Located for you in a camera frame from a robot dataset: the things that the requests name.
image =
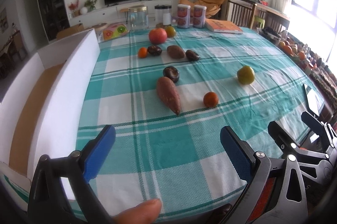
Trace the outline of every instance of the glass jar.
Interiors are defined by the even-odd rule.
[[[172,19],[172,6],[168,4],[156,5],[154,7],[155,11],[155,22],[162,23],[164,26],[171,25]]]
[[[128,10],[130,30],[144,30],[149,28],[149,16],[147,6],[134,6]]]

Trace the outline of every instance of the finger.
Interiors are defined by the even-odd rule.
[[[160,199],[151,199],[121,212],[114,220],[117,224],[150,224],[157,219],[160,210]]]

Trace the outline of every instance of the red tomato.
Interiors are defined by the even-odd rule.
[[[167,40],[167,33],[162,28],[152,29],[149,32],[149,40],[152,44],[162,44]]]

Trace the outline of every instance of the window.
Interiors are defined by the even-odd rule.
[[[328,60],[337,33],[337,0],[292,0],[289,32]]]

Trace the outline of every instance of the canned drink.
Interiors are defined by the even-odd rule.
[[[204,28],[206,19],[206,6],[195,5],[193,12],[193,27]]]
[[[189,28],[191,6],[185,4],[178,4],[178,28]]]

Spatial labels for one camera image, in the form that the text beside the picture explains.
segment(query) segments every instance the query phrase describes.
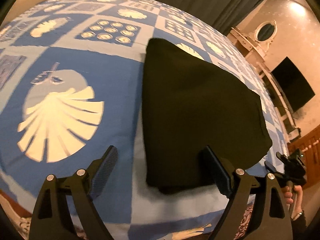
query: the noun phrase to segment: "bed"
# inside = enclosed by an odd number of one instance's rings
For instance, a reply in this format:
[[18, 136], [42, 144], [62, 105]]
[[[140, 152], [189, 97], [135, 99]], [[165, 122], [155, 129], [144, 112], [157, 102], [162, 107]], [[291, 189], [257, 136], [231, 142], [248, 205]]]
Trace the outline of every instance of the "bed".
[[[70, 176], [114, 145], [119, 159], [94, 205], [115, 240], [178, 240], [214, 229], [228, 203], [215, 185], [163, 195], [145, 181], [140, 105], [151, 37], [260, 95], [273, 146], [247, 172], [265, 176], [265, 160], [283, 171], [275, 153], [288, 151], [272, 101], [221, 33], [154, 0], [47, 0], [0, 30], [0, 189], [32, 212], [48, 174]], [[72, 201], [69, 208], [81, 227]]]

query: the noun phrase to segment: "folded black shirt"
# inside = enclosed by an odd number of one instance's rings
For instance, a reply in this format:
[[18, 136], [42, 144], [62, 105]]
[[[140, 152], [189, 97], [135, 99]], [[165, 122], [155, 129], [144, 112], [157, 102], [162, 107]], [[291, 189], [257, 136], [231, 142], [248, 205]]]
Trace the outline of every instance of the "folded black shirt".
[[207, 145], [243, 170], [272, 146], [258, 94], [164, 39], [147, 46], [142, 124], [147, 184], [165, 193], [214, 182], [198, 157]]

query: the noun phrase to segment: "wooden door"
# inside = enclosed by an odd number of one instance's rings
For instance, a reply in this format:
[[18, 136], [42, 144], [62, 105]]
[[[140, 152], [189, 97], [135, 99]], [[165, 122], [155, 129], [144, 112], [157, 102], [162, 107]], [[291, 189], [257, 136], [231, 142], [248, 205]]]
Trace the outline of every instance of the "wooden door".
[[302, 161], [307, 168], [307, 184], [304, 188], [311, 187], [320, 181], [320, 126], [306, 136], [288, 145], [289, 153], [300, 149]]

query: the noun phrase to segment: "bracelet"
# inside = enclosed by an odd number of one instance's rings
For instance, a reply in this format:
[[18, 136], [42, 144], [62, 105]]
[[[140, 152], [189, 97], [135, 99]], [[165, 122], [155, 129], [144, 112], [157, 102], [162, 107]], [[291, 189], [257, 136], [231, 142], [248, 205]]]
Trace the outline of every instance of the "bracelet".
[[297, 220], [302, 214], [303, 214], [303, 211], [300, 212], [298, 215], [296, 215], [292, 220], [293, 221]]

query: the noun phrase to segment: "television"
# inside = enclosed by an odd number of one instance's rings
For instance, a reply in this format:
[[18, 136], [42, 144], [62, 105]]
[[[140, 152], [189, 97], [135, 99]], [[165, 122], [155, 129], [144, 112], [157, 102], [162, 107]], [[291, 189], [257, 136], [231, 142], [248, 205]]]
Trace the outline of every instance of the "television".
[[315, 96], [308, 81], [288, 57], [271, 73], [284, 92], [293, 112]]

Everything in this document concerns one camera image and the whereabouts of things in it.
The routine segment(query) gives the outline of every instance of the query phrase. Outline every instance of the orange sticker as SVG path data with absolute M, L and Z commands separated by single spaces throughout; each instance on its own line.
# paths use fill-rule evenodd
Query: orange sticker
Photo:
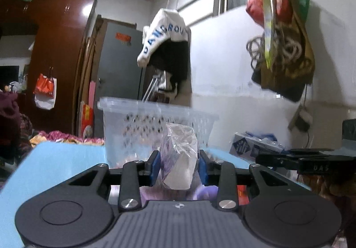
M 131 36 L 126 34 L 116 33 L 115 38 L 120 41 L 131 42 Z

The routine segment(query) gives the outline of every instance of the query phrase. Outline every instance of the plastic-wrapped package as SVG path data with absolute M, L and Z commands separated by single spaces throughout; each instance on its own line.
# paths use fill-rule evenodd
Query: plastic-wrapped package
M 167 123 L 160 152 L 163 185 L 174 190 L 190 189 L 198 160 L 198 140 L 193 128 Z
M 230 154 L 254 162 L 261 149 L 280 154 L 284 151 L 284 146 L 270 137 L 261 139 L 251 136 L 251 133 L 237 132 L 231 143 Z

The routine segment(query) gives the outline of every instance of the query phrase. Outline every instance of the circular cover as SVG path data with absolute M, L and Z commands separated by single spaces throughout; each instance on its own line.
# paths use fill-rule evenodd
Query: circular cover
M 260 195 L 246 206 L 244 216 L 261 239 L 287 248 L 322 246 L 335 237 L 341 225 L 336 206 L 317 195 Z
M 26 244 L 78 247 L 94 240 L 113 220 L 113 210 L 98 195 L 40 194 L 17 210 L 15 225 Z

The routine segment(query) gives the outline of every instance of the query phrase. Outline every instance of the gray door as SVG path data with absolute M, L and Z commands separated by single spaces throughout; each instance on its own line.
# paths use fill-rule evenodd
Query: gray door
M 131 43 L 125 42 L 131 37 Z M 101 51 L 94 100 L 94 136 L 104 137 L 103 112 L 97 109 L 100 97 L 141 99 L 144 78 L 137 66 L 142 50 L 142 32 L 108 23 Z

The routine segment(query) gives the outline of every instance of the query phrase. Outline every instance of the gray ribbed surface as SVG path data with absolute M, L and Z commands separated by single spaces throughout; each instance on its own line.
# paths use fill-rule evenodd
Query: gray ribbed surface
M 220 212 L 209 201 L 150 201 L 123 214 L 103 239 L 88 248 L 263 248 L 236 214 Z

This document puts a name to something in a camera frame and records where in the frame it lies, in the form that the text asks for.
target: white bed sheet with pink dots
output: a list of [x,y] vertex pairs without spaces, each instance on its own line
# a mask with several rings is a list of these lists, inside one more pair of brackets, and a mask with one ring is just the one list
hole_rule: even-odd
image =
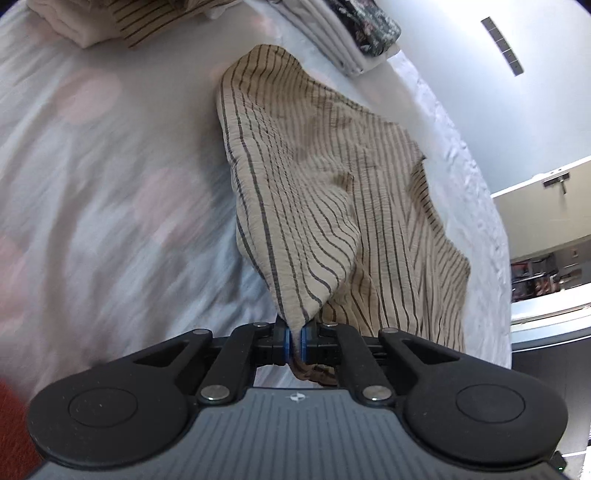
[[[193,18],[130,51],[81,50],[21,1],[0,20],[0,377],[25,398],[65,375],[206,327],[274,320],[235,241],[215,108],[225,69],[278,44],[317,80],[408,128],[472,266],[469,353],[510,363],[505,232],[466,145],[400,52],[357,79],[264,2]],[[267,368],[258,383],[297,384]]]

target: white wall
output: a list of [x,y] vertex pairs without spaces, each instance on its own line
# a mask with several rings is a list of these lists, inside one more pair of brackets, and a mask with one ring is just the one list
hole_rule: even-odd
[[[492,192],[591,154],[591,15],[575,0],[378,0]],[[515,77],[480,20],[491,17]]]

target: metal screw
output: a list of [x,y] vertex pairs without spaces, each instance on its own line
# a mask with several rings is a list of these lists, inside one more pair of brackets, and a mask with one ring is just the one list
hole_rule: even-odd
[[372,385],[363,389],[363,396],[371,401],[387,400],[392,396],[392,391],[382,385]]
[[206,400],[223,400],[230,395],[230,391],[223,385],[208,385],[201,389],[201,396]]

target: red fabric
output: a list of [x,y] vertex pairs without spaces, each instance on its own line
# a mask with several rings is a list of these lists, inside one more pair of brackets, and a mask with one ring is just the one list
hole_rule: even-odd
[[0,381],[0,479],[22,480],[40,463],[27,433],[24,403]]

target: door
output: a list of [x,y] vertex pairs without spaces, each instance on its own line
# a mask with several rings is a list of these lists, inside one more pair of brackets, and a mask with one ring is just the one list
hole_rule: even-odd
[[543,254],[589,236],[591,156],[501,190],[492,197],[507,231],[512,261]]

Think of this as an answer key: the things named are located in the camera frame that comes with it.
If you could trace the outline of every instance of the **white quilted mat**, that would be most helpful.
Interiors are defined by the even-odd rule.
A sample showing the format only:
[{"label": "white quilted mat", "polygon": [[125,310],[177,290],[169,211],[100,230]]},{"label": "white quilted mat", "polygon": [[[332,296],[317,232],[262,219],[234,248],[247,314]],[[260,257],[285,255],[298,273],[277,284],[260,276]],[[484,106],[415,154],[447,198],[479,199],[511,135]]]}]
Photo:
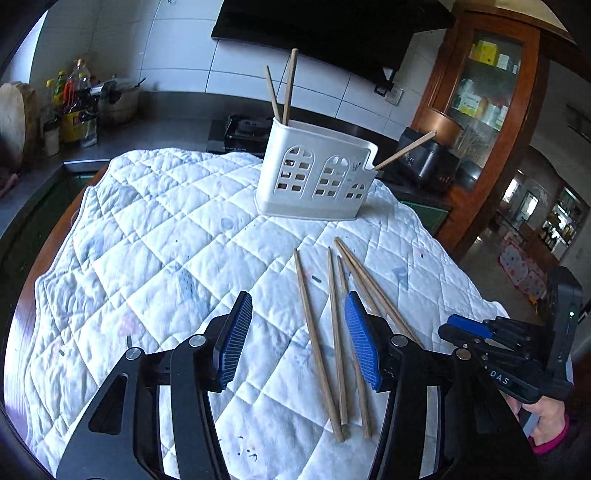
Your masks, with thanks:
[{"label": "white quilted mat", "polygon": [[[37,322],[25,375],[27,443],[53,473],[128,341],[147,353],[173,349],[227,313],[246,290],[254,312],[235,380],[224,393],[210,395],[229,472],[240,480],[366,478],[387,394],[369,395],[374,436],[364,440],[348,359],[351,423],[347,440],[336,443],[314,373],[294,248],[332,381],[326,247],[337,235],[427,348],[451,351],[437,328],[452,313],[506,315],[498,303],[481,298],[417,215],[381,182],[373,183],[354,221],[266,217],[254,202],[260,168],[248,154],[132,151],[114,159],[99,184],[86,190],[72,231],[35,285]],[[435,423],[427,425],[425,473],[433,467]],[[178,476],[166,389],[161,436],[165,470]]]}]

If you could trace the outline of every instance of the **cutting board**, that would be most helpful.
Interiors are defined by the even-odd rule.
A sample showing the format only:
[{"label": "cutting board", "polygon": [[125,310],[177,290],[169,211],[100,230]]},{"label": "cutting board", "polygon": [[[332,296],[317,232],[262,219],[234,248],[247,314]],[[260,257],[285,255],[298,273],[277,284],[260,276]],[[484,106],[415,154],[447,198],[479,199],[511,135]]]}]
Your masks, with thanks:
[{"label": "cutting board", "polygon": [[0,164],[18,171],[33,161],[39,146],[37,94],[28,83],[5,83],[0,87],[0,141],[4,152]]}]

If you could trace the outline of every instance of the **wooden cabinet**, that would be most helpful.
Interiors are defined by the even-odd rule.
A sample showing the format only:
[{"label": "wooden cabinet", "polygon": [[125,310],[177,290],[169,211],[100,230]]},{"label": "wooden cabinet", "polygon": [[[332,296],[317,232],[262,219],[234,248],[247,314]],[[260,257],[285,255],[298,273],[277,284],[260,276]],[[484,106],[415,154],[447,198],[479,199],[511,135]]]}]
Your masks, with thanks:
[{"label": "wooden cabinet", "polygon": [[464,127],[453,149],[461,174],[436,238],[460,260],[488,224],[529,146],[547,88],[540,31],[497,15],[456,11],[413,122],[431,106]]}]

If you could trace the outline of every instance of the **wooden chopstick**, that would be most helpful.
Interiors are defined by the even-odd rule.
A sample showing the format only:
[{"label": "wooden chopstick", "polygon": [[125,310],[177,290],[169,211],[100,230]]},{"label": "wooden chopstick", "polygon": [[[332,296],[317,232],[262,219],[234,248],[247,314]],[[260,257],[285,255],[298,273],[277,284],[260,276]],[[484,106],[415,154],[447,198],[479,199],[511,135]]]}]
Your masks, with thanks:
[{"label": "wooden chopstick", "polygon": [[287,85],[285,86],[285,103],[283,105],[283,124],[287,125],[290,121],[290,108],[291,108],[291,94],[294,88],[294,78],[296,76],[297,66],[297,48],[291,51],[290,57],[290,69],[287,77]]},{"label": "wooden chopstick", "polygon": [[[345,278],[345,271],[343,269],[343,262],[341,257],[337,257],[337,263],[339,264],[339,276],[340,285],[343,289],[343,306],[345,305],[345,298],[349,292],[347,288],[347,279]],[[359,366],[359,360],[357,360],[357,354],[355,353],[355,347],[352,347],[353,352],[353,369],[355,370],[355,383],[357,383],[357,394],[359,396],[359,409],[361,411],[361,426],[363,427],[363,436],[365,438],[371,438],[371,425],[369,423],[369,408],[368,408],[368,397],[365,389],[365,380],[363,379],[363,373],[361,373],[361,367]]]},{"label": "wooden chopstick", "polygon": [[437,135],[437,131],[436,130],[432,130],[430,131],[428,134],[423,135],[421,138],[419,138],[418,140],[415,140],[413,143],[411,143],[410,145],[404,147],[401,151],[396,152],[394,155],[392,155],[391,157],[388,157],[386,160],[384,160],[381,164],[379,164],[377,167],[374,167],[374,170],[379,170],[380,168],[384,168],[387,165],[390,165],[394,160],[399,159],[400,157],[402,157],[405,153],[410,152],[413,148],[417,148],[419,145],[422,145],[423,143],[425,143],[427,140],[431,140],[433,137],[435,137],[435,135]]},{"label": "wooden chopstick", "polygon": [[271,105],[273,107],[273,114],[276,120],[281,123],[281,115],[279,113],[279,105],[277,105],[277,97],[275,96],[275,89],[273,88],[273,81],[271,80],[271,71],[269,65],[265,65],[265,77],[267,78],[267,86],[269,87],[269,95],[271,95]]},{"label": "wooden chopstick", "polygon": [[343,368],[343,349],[340,341],[339,309],[337,307],[335,269],[333,268],[332,250],[330,249],[330,247],[328,247],[327,252],[329,270],[328,277],[330,314],[332,315],[333,339],[335,342],[336,379],[339,385],[340,423],[341,425],[347,425],[349,423],[349,416],[347,413],[347,395],[345,391],[345,369]]},{"label": "wooden chopstick", "polygon": [[371,277],[371,275],[369,275],[369,273],[361,264],[361,262],[359,262],[359,260],[355,258],[353,253],[347,248],[347,246],[339,237],[335,237],[335,243],[340,251],[340,254],[343,256],[344,259],[349,260],[350,264],[353,266],[353,270],[356,270],[358,272],[362,281],[365,283],[365,286],[369,287],[369,289],[372,290],[378,302],[382,306],[384,312],[390,315],[390,318],[392,319],[396,327],[400,330],[400,332],[404,335],[407,335],[416,344],[423,347],[423,344],[418,339],[417,335],[409,327],[402,315],[400,315],[398,309],[390,302],[382,288],[376,283],[376,281]]},{"label": "wooden chopstick", "polygon": [[330,424],[332,425],[333,432],[337,442],[341,443],[345,441],[343,432],[340,428],[339,416],[336,412],[335,402],[333,401],[332,394],[330,393],[330,386],[328,377],[326,377],[326,370],[324,369],[324,363],[322,361],[322,353],[320,352],[320,344],[318,342],[318,334],[316,333],[316,326],[312,320],[312,311],[310,310],[310,302],[308,300],[308,291],[306,290],[306,284],[304,283],[304,274],[302,272],[300,255],[297,249],[294,250],[295,270],[297,271],[297,280],[300,287],[301,303],[304,307],[304,315],[306,317],[306,325],[308,326],[308,334],[310,335],[310,343],[312,345],[312,353],[314,355],[314,363],[316,364],[316,370],[320,379],[320,388],[322,389],[322,396],[324,398],[324,405],[329,414]]},{"label": "wooden chopstick", "polygon": [[353,279],[355,280],[355,285],[357,286],[357,289],[359,290],[359,296],[361,297],[361,300],[369,307],[369,312],[372,315],[380,315],[380,312],[378,310],[378,306],[375,304],[373,298],[368,293],[367,288],[365,288],[365,285],[364,285],[363,281],[361,280],[359,273],[357,272],[357,270],[355,270],[353,264],[351,263],[351,261],[347,257],[343,257],[343,259],[344,259],[345,263],[347,264],[347,268],[349,269],[349,271],[353,275]]}]

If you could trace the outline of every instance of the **metal screw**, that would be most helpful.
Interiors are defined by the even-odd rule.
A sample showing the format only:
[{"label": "metal screw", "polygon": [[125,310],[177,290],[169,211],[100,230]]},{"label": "metal screw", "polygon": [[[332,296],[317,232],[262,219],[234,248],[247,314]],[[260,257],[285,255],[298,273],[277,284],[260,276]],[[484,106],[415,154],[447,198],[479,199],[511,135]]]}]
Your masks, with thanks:
[{"label": "metal screw", "polygon": [[195,348],[205,345],[205,342],[206,342],[206,340],[203,335],[193,335],[189,339],[189,345],[191,345],[192,347],[195,347]]},{"label": "metal screw", "polygon": [[408,338],[404,335],[394,335],[390,340],[392,345],[394,346],[407,346],[408,345]]},{"label": "metal screw", "polygon": [[456,356],[460,359],[460,360],[469,360],[470,358],[472,358],[472,355],[470,354],[470,352],[468,350],[466,350],[465,348],[460,348],[457,352],[456,352]]},{"label": "metal screw", "polygon": [[134,346],[133,348],[130,348],[129,350],[127,350],[125,352],[125,358],[127,360],[135,360],[136,358],[138,358],[142,353],[142,350],[140,350],[139,348],[137,348],[136,346]]}]

* * * *

[What this task involves]:
From the first line of the records through the line with "Trace the outline of every instance of the finger.", reproduce each line exactly and leave the pictures out.

[Answer to this problem]:
Located for you in a camera frame from a robot dataset: the things that the requests name.
image =
Trace the outline of every instance of the glass jar.
Interiors are defined by the even-odd rule.
[[[172,19],[172,6],[168,4],[156,5],[154,7],[155,11],[155,22],[162,23],[164,26],[171,25]]]
[[[128,10],[130,30],[144,30],[149,28],[149,16],[147,6],[134,6]]]

Trace the outline of every instance of the finger.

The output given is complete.